Your goal> Using the data below, print exactly the line with "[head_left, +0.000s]", the line with "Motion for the", and every line between them, but none of the pictures.

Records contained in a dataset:
*** Begin section ***

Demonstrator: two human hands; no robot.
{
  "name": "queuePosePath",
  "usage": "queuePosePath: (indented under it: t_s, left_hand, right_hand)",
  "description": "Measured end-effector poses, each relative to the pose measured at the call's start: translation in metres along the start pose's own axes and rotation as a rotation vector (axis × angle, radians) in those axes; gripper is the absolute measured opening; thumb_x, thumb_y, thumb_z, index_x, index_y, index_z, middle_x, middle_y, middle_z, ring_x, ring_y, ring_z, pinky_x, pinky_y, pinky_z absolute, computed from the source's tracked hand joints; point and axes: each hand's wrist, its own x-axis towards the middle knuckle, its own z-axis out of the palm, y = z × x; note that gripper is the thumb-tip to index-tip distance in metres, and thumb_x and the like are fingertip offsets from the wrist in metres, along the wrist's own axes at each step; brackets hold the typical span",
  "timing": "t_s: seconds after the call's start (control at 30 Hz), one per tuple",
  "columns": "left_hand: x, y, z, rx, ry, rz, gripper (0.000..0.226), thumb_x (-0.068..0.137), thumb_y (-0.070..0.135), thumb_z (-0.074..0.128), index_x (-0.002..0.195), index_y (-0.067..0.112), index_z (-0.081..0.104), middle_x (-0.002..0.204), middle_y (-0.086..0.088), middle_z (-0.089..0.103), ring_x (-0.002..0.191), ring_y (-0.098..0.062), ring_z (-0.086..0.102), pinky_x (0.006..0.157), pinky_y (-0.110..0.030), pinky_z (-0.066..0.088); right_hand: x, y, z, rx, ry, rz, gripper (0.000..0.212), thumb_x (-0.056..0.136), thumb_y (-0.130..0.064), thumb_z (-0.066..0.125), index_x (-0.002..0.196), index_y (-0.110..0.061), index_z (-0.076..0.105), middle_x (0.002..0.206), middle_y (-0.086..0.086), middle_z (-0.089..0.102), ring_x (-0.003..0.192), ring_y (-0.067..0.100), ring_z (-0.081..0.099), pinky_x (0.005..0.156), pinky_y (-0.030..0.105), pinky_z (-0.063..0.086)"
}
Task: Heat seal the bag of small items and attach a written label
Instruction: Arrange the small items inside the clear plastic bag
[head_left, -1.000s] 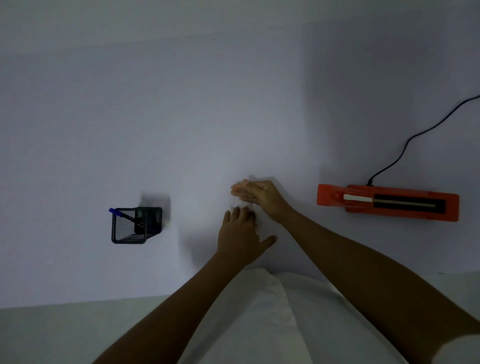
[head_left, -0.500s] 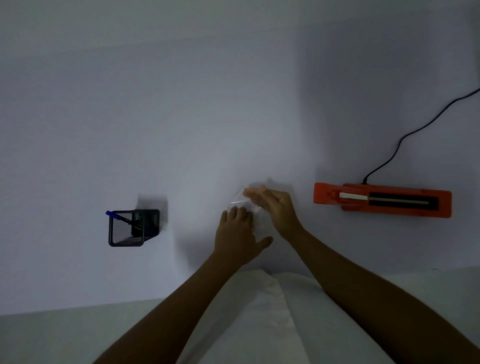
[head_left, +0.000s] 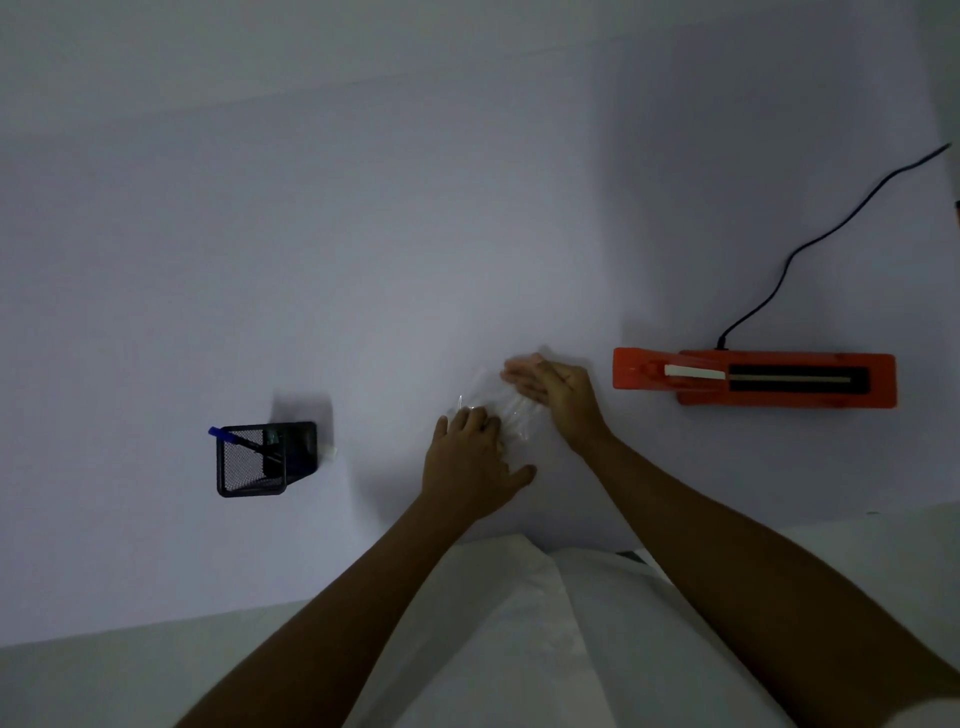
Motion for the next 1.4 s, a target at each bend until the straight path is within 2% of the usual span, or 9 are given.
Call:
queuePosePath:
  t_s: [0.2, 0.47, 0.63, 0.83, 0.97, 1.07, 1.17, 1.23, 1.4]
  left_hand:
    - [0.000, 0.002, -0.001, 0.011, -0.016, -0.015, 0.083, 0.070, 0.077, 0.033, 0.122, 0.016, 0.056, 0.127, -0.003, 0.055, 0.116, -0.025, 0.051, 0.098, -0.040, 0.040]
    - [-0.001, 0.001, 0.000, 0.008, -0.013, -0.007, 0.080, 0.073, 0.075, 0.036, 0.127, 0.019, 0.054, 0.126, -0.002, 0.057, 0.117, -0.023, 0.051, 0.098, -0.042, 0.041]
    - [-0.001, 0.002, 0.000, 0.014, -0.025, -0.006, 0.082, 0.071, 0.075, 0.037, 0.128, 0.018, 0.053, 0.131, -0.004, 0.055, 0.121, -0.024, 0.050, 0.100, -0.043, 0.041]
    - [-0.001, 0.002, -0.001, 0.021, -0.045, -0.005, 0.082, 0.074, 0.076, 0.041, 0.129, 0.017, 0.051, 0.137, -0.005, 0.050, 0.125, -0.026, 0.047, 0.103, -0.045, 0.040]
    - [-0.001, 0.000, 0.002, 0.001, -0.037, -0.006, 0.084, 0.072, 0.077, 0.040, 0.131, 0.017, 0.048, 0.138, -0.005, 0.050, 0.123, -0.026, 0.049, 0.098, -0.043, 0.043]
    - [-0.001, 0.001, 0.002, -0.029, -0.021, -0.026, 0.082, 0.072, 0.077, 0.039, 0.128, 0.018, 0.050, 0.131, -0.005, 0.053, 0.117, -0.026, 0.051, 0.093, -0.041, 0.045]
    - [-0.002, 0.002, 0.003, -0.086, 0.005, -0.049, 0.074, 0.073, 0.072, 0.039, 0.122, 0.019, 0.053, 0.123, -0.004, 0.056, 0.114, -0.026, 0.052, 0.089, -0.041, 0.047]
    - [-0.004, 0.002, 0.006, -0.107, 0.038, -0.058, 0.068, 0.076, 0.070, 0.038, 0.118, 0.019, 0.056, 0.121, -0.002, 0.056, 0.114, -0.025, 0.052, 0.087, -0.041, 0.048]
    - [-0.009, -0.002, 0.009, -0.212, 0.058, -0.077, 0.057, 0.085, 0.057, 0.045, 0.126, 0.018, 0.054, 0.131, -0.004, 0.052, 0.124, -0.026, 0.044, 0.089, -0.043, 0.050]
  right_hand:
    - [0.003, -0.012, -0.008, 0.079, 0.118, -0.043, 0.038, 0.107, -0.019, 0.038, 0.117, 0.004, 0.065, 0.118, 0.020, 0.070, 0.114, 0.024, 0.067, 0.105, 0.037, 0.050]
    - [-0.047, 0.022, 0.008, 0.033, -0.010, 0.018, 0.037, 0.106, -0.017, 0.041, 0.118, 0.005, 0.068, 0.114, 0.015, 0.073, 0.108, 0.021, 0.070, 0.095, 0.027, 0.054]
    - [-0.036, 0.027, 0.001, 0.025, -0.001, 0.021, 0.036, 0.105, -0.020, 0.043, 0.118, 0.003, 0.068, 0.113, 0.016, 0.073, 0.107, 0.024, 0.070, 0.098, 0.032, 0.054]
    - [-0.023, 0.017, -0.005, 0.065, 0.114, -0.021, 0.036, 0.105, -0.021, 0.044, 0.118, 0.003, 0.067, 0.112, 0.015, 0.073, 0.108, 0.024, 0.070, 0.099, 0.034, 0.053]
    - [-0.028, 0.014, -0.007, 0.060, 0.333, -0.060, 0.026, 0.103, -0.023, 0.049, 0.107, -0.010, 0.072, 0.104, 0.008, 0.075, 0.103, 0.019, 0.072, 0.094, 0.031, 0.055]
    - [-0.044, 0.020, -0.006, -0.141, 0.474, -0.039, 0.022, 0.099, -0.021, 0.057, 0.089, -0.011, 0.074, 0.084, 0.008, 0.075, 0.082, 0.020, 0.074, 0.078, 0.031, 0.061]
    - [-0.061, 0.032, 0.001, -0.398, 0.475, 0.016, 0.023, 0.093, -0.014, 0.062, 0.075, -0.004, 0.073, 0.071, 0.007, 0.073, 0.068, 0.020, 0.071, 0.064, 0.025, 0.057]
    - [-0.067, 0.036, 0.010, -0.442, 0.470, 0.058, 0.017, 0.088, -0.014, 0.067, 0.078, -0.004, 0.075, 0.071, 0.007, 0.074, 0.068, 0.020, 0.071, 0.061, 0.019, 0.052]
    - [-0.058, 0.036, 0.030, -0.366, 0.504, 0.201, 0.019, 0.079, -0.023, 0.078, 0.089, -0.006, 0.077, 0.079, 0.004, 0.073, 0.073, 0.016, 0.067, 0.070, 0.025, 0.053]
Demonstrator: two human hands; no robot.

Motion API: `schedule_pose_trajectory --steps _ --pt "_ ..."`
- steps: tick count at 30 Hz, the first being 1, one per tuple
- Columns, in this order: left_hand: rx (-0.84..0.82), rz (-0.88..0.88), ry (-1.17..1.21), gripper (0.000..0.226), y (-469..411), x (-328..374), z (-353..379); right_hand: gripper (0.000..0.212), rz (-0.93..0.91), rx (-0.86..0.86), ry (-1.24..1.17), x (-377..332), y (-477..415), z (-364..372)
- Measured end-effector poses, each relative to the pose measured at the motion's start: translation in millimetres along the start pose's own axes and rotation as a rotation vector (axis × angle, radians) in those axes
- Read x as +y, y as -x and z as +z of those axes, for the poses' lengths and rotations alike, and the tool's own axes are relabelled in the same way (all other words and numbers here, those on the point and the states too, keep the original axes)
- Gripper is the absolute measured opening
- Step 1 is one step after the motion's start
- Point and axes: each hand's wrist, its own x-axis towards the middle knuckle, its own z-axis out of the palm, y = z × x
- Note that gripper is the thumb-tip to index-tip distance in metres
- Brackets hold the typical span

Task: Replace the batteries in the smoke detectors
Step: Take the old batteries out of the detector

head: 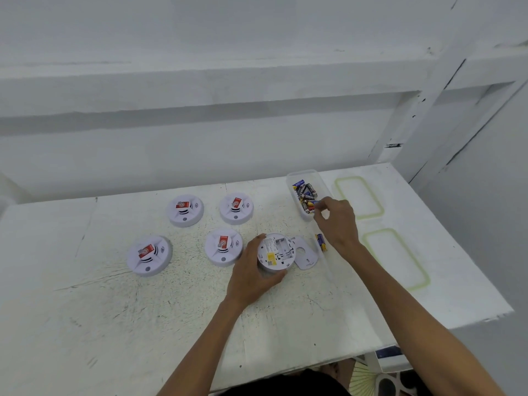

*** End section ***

Result below>
[head_left, +0.000s] 
Motion for the next 1.4 s, a target at each bend until the straight path is within 2% of the usual span, or 9 are given.

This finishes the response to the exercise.